If a user runs a high-resolution, large-domain simulation with the number of columns greater than ~1500 x ~1500, a 3D variable will be larger than 4GB and it is necessary to modify WRF's I/O source code to use the CDF5 format.

Our experience shows that using the netCDF and parallel netcdf libraries provide flexible (we can specify either serial netcdf or parallel netcdf in the run-time WRF namelist) and much faster (parallel netCDF I/O is 10--20 times faster than serial netCDF I/O) I/O on the scratch system. Therefore, we recommend to build WRF with the netCDF (cray-netcdf module) and parallel netCDF (cray-parallel-netcdf module) libraries. This I/O choice is activated by setting a few environmental variables when compiling WRF after loading the netcdf and parallel netcdf libraries.

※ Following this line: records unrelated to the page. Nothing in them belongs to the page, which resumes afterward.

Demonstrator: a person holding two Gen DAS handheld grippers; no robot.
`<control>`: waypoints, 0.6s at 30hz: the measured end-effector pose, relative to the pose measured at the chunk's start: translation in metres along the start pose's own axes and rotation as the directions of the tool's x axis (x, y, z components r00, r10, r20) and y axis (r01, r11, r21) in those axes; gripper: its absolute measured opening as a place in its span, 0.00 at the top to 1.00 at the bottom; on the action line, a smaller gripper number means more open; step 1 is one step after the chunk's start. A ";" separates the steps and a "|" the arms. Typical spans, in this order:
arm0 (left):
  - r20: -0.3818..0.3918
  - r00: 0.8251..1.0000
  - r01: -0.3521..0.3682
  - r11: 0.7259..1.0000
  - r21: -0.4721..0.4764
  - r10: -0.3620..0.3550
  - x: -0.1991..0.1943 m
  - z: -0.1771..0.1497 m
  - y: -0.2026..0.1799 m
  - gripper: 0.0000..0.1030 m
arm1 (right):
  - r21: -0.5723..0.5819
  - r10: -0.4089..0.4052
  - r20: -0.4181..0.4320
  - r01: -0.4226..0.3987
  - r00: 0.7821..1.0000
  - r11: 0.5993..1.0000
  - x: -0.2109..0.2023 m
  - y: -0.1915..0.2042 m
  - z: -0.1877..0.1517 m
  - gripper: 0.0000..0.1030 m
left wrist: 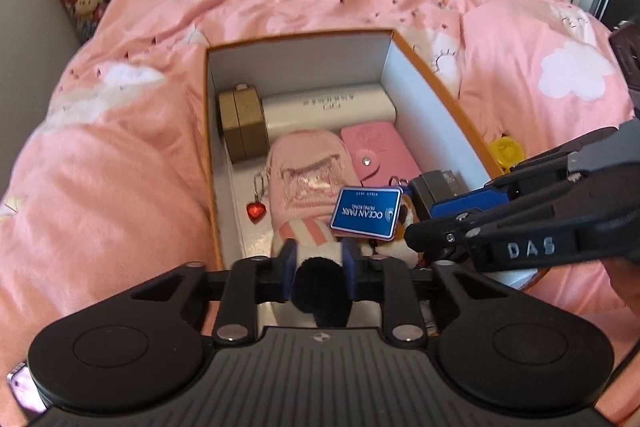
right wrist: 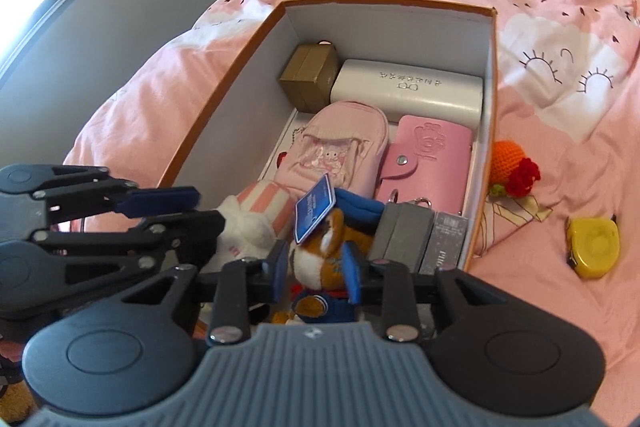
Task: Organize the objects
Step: 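Lower both plush toys into the box and open both grippers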
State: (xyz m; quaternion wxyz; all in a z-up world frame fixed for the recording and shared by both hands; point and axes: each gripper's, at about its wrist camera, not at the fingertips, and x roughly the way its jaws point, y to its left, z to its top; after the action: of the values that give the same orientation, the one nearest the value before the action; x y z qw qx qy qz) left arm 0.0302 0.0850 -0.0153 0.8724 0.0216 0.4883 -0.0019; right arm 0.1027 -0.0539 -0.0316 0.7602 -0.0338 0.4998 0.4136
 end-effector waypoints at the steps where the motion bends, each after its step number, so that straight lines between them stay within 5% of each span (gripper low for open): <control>1: -0.019 1.000 0.006 1.000 -0.006 -0.006 0.004 0.000 0.000 0.80 | -0.011 -0.003 -0.003 0.003 1.000 1.000 0.002 0.001 -0.001 0.76; 6: -0.099 0.995 0.021 1.000 -0.022 -0.023 0.020 -0.003 -0.001 0.85 | -0.022 -0.001 -0.026 0.001 1.000 1.000 0.012 0.001 -0.003 0.80; 18: -0.140 0.990 0.000 1.000 -0.016 -0.002 0.033 -0.002 -0.004 0.85 | -0.005 -0.004 -0.053 0.004 0.999 1.000 0.026 -0.006 -0.005 0.87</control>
State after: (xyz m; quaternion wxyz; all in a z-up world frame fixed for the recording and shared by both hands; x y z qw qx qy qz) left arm 0.0455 0.0817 -0.0447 0.8362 0.0145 0.5482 0.0031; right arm 0.1068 -0.0447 -0.0570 0.7475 -0.0477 0.5186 0.4123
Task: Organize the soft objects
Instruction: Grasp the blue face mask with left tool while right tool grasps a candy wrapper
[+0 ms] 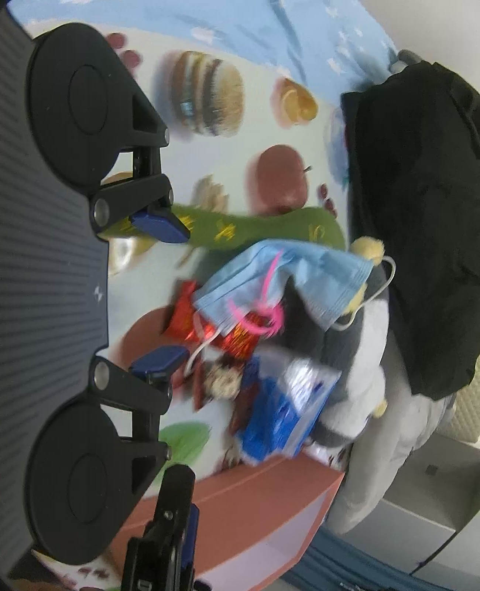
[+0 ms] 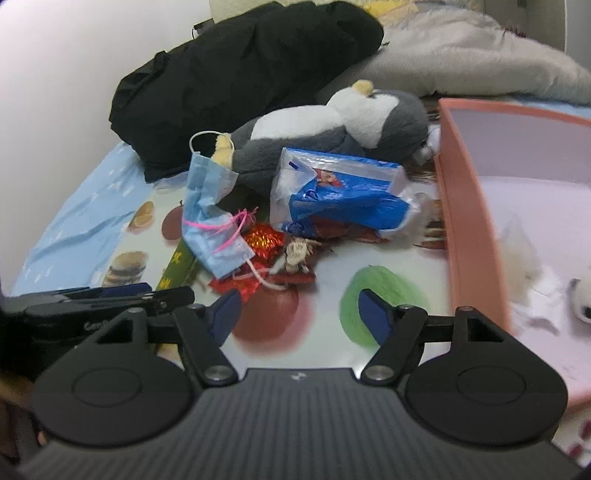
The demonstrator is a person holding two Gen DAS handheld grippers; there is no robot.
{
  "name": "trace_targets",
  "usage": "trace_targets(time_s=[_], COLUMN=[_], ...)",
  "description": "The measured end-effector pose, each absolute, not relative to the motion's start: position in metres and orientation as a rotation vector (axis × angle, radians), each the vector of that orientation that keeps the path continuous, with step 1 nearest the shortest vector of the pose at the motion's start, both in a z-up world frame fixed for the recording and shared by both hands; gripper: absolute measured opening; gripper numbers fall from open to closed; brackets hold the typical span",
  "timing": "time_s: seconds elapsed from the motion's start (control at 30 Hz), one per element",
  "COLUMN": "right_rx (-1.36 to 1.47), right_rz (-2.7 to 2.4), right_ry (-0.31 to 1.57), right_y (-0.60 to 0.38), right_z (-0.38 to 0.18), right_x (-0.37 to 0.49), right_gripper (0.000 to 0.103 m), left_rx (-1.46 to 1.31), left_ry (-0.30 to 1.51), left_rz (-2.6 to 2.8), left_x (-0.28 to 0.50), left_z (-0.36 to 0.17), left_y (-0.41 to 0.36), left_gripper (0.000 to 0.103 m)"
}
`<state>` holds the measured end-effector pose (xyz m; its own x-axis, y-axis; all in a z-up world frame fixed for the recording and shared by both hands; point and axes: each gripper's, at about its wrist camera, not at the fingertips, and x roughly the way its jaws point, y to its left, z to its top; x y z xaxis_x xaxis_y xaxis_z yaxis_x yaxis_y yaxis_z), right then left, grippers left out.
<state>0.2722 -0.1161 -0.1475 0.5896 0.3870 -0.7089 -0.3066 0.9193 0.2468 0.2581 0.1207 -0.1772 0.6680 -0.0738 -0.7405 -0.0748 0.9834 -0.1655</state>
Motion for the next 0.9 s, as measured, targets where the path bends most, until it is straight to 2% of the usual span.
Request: trace_targets(time_s=[0.23,0.4,0.47,0.63,0.7,0.73,0.77,0.87,0.9], right_rx=[0.143,0.166,0.174,0.184,0.191,0.194,0.194,0.189,0.19], right_rz=[0.427,0.421,0.417,0.408,0.408,0.406,0.405,0.41,0.41], right_ry=[0.905,0.936,0.951,0.969,0.979,0.986,0.989,0.984,0.984], right_y=[-0.093,-0.086,-0.084,-0.083,-0.083,-0.083,-0.084,-0.086,-0.087], right_z=[-0.178,-0.195,-0.201,-0.212,-0.215,-0.216,-0.217,-0.215,-0.213], right_x=[0.315,0.335,0.34,0.35,0.352,0.353,0.353,0.351,0.35], right_gripper=[0.056,0.055,0.055,0.053,0.045,0.039,0.038,0.034,0.033], left_rx=[-0.189,-0.165,-0.178,-0.251,-0.285,-0.299,-0.305,-0.351,-0.357], left_ry=[0.825,0.843,0.864,0.924,0.921,0.918,0.921,0.917,0.912], left_rz=[0.032,-0.02,-0.027,0.013,0.028,0.037,0.049,0.058,0.06], left_x=[0.292,0.304,0.308,0.315,0.316,0.317,0.319,0.319,0.318], left_z=[-0.189,-0.195,-0.198,-0.213,-0.216,-0.218,-0.22,-0.22,-0.217], left_y=[0.134,0.127,0.124,0.12,0.121,0.122,0.122,0.128,0.129], left_gripper=[0.066,0.058,0.05,0.047,0.041,0.034,0.023,0.006,0.006])
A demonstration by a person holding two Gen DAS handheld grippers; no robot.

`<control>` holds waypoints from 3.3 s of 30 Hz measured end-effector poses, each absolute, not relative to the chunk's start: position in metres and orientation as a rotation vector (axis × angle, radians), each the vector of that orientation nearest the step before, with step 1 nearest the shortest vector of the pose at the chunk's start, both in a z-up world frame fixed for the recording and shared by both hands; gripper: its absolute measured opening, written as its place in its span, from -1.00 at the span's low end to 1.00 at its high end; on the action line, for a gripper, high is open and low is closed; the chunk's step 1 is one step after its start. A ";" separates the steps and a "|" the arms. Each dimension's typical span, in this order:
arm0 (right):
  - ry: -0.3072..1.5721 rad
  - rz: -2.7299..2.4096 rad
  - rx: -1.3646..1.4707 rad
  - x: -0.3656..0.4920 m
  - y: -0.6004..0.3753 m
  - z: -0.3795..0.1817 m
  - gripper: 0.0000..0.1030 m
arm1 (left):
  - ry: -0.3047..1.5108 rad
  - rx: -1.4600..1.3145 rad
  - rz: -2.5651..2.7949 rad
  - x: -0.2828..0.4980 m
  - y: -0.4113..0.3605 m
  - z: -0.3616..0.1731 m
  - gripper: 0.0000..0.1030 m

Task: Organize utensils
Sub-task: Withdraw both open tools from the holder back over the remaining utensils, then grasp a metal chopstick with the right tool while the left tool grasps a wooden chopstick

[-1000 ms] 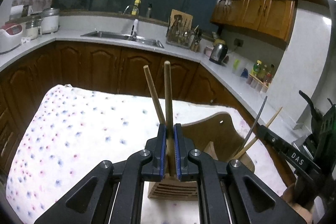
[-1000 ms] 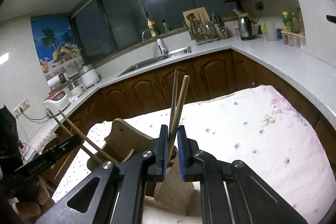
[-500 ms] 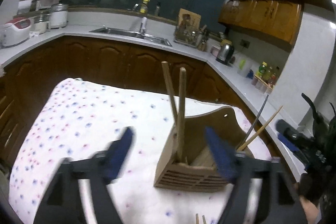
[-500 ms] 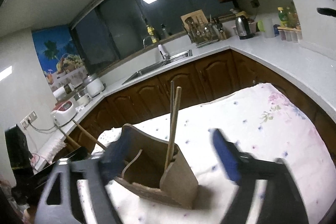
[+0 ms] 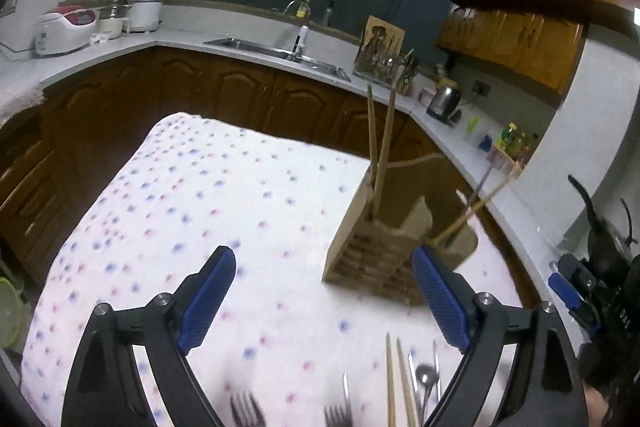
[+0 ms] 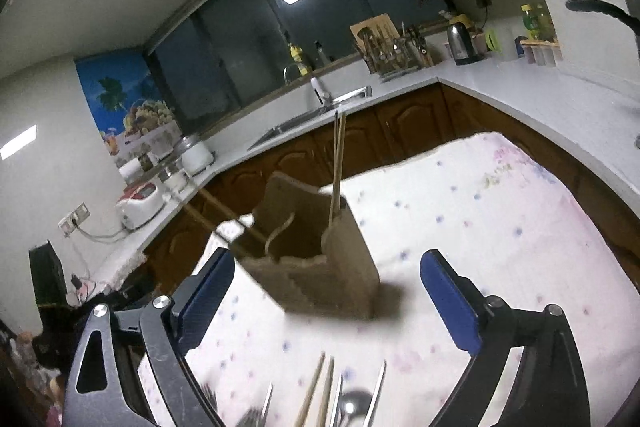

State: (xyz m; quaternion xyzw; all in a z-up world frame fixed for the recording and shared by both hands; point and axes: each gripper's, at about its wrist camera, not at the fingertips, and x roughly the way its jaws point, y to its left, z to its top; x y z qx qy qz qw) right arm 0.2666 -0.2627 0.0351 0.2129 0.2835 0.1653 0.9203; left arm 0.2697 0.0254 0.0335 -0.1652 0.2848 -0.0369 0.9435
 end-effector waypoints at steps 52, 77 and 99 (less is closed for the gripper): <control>0.862 0.276 0.361 0.180 -0.260 -0.030 0.05 | 0.829 -0.228 -0.165 0.195 -0.025 0.008 0.35; 1.087 0.352 0.189 0.253 -0.219 -0.090 -0.78 | 1.053 -0.097 -0.295 0.316 -0.096 -0.053 -0.36; 1.115 0.304 0.155 0.278 -0.228 -0.093 -0.76 | 1.093 0.052 -0.302 0.352 -0.129 -0.070 -0.86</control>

With these two modules, we set the following environmental variables when compiling WRF

module load cray-hdf5   #the netcdf library depends on hdf5
module load cray-netcdf
module load cray-parallel-netcdf

export NETCDF_classic=1               #use classic (CDF1) as default
#use 64-bit offset format (CDF2) of netcdf files
#netcdf4 compression (serial) with the hdf5 module can be very slow

and then specify the CDF2 format for high-resolution simulations at run-time by setting the namelist variables io_form_history, io_form_restart, etc., to be 11 for parallel netcdf I/O and 2 for standard serial netcdf.


[A discussion in the WRF user forum] ( suggests that not only wrfinput but also wrfbdy data can be read through the parallel netcdf library if WPS is compiled appropriately with the parallel netcdf.

Example module loading script

set -e
#command example:
#./ pm  #"pm" for Perlmutter

machname=$1 #first input argument, use "pm" for Perlmutter

scname=$BASH_SOURCE  #name of this script

echo "loading modules using ${scname}"
echo "target system: ${machname} "

#users may want to unload unnecessary/conflicting modules loaded in .bash_profile. 
#e.g., hugepages. But keep other modules loaded automatically by the system. 
#each user has to edit here:
# module unload craype-hugepages64M

#general modules
if [ "$machname" = "pm" ]; then  #Perlmutter
    module load cpu  
    module load PrgEnv-gnu 
    module load gcc 
    module load cray-mpich
    module load craype
    #module load craype-hugepages64M #hugepages may not be needed for Perlmutter
    #also encountered run-time error with hugepages module after the 2022-12 maintenance
    echo "the machname argument is not a valid system name"
    exit 11

#module for WRF file I/O
#order of loading matters!
module load cray-hdf5  #required to load netcdf library
module load cray-netcdf 
module load cray-parallel-netcdf

module list

Build WRF on Perlmutter

WRF's build process starts with running the "configure" csh script that comes with the WRF source code package. This script automatically checks the computing platform and asks for a user input about the parallel job configuration.

On Perlmutter, we have tested the default gnu environment. Tested inputs to the "configure" csh script are gnu (dm+sm) and basic nesting:

Please select from among the following Linux x86_64 options:
32. (serial)  33. (smpar)  34. (dmpar)  35. (dm+sm)   GNU (gfortran/gcc)
Enter selection [1-75] :
Compile for nesting? (0=no nesting, 1=basic,...) [default 0] :

For real cases (not idealized cases like the 2d squall line), we recommend the option 35 (dm+sm) based on our experience of 4 threads per MPI rank (dm+sm) performing better than the pure MPI (dm) using the same number of nodes. We will update the WRF performance evaluation & scaling on Perlmutter in late 2023.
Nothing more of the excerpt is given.